• The task:
In the material below, transcribe every line from the first through the line holding "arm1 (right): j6", exactly, and stop after that line.

• Given data:

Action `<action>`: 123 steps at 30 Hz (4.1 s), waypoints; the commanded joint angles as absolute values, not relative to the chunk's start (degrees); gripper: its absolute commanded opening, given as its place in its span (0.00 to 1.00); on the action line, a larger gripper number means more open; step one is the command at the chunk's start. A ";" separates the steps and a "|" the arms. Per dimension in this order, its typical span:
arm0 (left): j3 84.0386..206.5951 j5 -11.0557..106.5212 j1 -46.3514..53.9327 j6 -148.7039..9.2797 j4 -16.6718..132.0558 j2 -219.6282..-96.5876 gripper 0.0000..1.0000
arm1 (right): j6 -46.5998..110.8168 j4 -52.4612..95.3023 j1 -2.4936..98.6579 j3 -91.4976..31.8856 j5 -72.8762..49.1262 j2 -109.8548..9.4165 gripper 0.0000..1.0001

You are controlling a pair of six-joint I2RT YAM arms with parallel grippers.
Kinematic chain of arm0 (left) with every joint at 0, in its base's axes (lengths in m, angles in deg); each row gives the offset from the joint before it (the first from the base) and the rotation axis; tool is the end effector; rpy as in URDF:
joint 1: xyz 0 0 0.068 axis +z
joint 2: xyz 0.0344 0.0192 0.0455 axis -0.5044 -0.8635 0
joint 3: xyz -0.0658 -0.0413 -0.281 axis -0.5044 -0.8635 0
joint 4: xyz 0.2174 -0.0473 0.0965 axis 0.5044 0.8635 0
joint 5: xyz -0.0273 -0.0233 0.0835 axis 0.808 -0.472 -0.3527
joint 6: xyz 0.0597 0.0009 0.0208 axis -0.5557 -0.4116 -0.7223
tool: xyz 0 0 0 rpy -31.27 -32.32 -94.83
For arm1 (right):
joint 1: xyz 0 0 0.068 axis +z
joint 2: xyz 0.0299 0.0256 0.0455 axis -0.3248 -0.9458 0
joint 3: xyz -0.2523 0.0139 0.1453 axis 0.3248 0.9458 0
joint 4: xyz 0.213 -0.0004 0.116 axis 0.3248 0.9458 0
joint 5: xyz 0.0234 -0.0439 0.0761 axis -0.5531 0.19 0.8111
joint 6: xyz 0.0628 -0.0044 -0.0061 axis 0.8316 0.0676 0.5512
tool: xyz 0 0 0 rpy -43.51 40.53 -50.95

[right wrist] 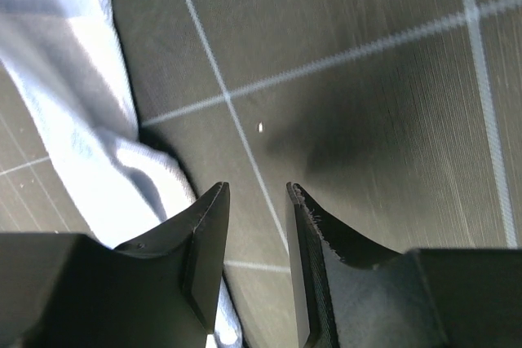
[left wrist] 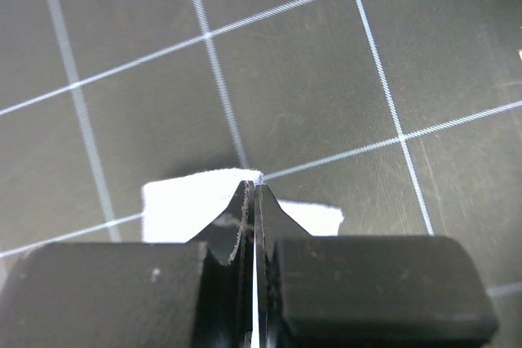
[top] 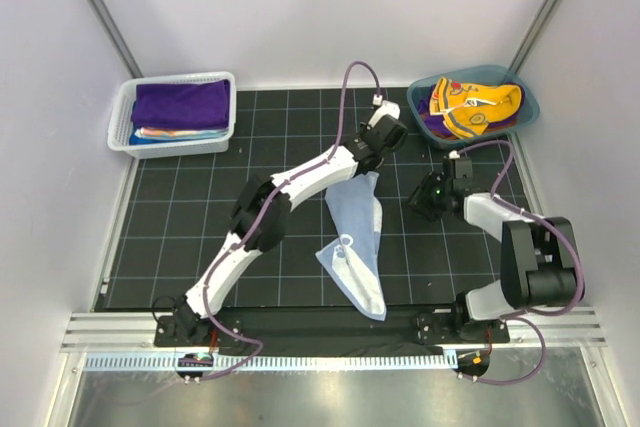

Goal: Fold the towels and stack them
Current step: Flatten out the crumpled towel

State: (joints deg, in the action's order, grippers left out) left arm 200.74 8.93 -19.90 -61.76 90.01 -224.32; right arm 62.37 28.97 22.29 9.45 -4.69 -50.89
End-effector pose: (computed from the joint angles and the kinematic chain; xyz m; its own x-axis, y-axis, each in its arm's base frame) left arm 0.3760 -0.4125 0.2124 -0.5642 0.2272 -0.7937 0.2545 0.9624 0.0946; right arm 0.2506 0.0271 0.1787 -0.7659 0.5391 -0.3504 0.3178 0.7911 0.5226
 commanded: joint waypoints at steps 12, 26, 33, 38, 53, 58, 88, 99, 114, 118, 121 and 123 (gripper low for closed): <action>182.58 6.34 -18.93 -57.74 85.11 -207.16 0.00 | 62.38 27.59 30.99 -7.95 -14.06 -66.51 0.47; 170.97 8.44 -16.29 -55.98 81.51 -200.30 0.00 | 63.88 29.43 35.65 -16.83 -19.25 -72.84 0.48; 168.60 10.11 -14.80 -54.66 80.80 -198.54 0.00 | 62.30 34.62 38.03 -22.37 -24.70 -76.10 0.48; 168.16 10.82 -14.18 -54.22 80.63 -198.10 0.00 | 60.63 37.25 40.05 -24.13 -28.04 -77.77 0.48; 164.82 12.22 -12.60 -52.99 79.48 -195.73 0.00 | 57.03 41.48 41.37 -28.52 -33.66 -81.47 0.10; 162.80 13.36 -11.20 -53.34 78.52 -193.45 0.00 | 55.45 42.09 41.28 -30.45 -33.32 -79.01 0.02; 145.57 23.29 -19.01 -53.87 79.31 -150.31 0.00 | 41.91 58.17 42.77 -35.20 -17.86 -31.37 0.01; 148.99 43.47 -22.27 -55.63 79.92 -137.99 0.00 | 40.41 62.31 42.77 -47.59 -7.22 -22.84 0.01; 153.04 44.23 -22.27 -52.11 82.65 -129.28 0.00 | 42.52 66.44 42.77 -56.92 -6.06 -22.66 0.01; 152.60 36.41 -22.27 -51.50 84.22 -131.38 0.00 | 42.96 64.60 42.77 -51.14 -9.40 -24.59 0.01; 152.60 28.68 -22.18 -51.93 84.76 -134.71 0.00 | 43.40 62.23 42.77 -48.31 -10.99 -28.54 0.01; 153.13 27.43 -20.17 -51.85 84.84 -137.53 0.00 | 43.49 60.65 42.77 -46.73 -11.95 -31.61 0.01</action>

• Output below:
Action `<action>`: 123 steps at 30 Hz (4.1 s), waypoints; the commanded joint angles as absolute values, not relative to the chunk's start (degrees); gripper: its absolute commanded opening, given as its place in its span (0.00 to 1.00); on the action line, a larger gripper number means more open; step one is the command at the chunk's start. A ";" separates the steps and a "|" the arms. Per dimension in this order, its typical span:
arm0 (left): j3 84.0386..206.5951 j5 -11.0557..106.5212 j1 -46.3514..53.9327 j6 -148.7039..9.2797 j4 -16.6718..132.0558 j2 -219.6282..-96.5876 gripper 0.0000..1.0000
arm1 (right): j6 -46.5998..110.8168 j4 -52.4612..95.3023 j1 -2.4936..98.6579 j3 -91.4976..31.8856 j5 -72.8762..49.1262 j2 -109.8548..9.4165 gripper 0.0000..1.0001

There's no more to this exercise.